> _About this exercise_
Reproduce the material that follows, please, but only from its first line to the line containing "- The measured", inclusive.

> _Information shown_
Content starts

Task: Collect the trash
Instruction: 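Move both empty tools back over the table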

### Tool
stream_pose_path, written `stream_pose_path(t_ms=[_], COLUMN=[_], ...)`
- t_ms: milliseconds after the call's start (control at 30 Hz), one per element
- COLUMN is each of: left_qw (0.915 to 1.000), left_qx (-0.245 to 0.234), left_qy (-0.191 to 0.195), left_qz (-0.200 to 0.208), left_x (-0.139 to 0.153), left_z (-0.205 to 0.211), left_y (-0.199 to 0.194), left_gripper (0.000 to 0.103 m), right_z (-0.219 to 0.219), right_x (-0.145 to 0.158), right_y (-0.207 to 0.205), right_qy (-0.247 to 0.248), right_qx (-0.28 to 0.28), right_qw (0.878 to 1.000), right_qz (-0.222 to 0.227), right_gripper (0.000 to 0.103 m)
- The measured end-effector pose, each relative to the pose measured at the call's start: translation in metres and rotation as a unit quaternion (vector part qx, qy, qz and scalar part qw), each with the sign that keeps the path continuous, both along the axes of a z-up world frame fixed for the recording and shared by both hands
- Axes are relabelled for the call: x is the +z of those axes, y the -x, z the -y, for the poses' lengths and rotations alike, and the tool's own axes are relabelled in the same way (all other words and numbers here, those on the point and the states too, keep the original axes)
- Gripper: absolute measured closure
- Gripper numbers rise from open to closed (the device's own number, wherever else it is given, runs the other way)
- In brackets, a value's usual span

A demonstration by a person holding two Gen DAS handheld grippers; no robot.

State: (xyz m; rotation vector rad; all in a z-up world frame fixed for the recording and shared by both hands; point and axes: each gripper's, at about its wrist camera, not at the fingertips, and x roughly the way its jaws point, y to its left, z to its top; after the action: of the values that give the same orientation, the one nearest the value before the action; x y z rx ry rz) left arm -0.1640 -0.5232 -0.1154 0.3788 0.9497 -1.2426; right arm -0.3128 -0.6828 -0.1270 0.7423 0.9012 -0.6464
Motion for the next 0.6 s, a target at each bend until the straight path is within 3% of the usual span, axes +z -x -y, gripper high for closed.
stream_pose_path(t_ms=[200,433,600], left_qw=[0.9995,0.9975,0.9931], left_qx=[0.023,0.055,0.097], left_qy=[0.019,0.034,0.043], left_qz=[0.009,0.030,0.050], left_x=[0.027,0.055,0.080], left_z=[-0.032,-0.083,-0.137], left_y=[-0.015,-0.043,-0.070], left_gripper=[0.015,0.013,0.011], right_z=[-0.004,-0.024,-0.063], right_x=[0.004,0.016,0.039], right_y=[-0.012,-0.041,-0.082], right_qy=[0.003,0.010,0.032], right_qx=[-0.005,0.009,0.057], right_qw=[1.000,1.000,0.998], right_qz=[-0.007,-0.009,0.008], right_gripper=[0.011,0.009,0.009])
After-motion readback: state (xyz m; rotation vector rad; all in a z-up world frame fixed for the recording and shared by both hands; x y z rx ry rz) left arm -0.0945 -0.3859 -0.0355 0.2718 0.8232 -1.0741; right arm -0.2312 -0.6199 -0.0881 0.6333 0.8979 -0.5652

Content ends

> _Exercise output_
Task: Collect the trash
Instruction: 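Move both empty tools back over the table
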
### Tool
stream_pose_path, written `stream_pose_path(t_ms=[_], COLUMN=[_], ...)`
- t_ms: milliseconds after the call's start (control at 30 Hz), one per element
- COLUMN is each of: left_qw (0.915 to 1.000), left_qx (-0.245 to 0.234), left_qy (-0.191 to 0.195), left_qz (-0.200 to 0.208), left_x (-0.139 to 0.153), left_z (-0.205 to 0.211), left_y (-0.199 to 0.194), left_gripper (0.000 to 0.103 m), right_z (-0.219 to 0.219), right_x (-0.145 to 0.158), right_y (-0.207 to 0.205), right_qy (-0.247 to 0.248), right_qx (-0.28 to 0.28), right_qw (0.878 to 1.000), right_qz (-0.222 to 0.227), right_gripper (0.000 to 0.103 m)
- The measured end-effector pose, each relative to the pose measured at the call's start: translation in metres and rotation as a unit quaternion (vector part qx, qy, qz and scalar part qw), each with the sign that keeps the path continuous, both along the axes of a z-up world frame fixed for the recording and shared by both hands

No more output is required for this exercise.